• EXERCISE INSTRUCTIONS: Wherever the string "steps" appears in the listing, copy that line.

• SUPPLIED INFORMATION:
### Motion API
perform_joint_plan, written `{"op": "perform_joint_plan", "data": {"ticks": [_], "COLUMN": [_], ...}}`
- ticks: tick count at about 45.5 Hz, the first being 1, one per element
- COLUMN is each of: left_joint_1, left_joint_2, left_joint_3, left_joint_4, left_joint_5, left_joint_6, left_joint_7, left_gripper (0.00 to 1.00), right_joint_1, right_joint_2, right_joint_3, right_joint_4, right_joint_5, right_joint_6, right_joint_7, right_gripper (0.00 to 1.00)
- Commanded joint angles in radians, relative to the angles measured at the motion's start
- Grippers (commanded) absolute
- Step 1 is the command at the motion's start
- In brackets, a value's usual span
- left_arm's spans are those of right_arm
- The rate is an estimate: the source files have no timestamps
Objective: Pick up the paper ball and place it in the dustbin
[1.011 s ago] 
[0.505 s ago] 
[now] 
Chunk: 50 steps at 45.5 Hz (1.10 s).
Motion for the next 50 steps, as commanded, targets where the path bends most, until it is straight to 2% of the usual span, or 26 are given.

• TASK SOLUTION:
Chunk: 50 steps at 45.5 Hz (1.10 s).
Motion for the next 50 steps, as commanded, targets where the path bends most, until it is straight to 2% of the usual span, or 26 are given.

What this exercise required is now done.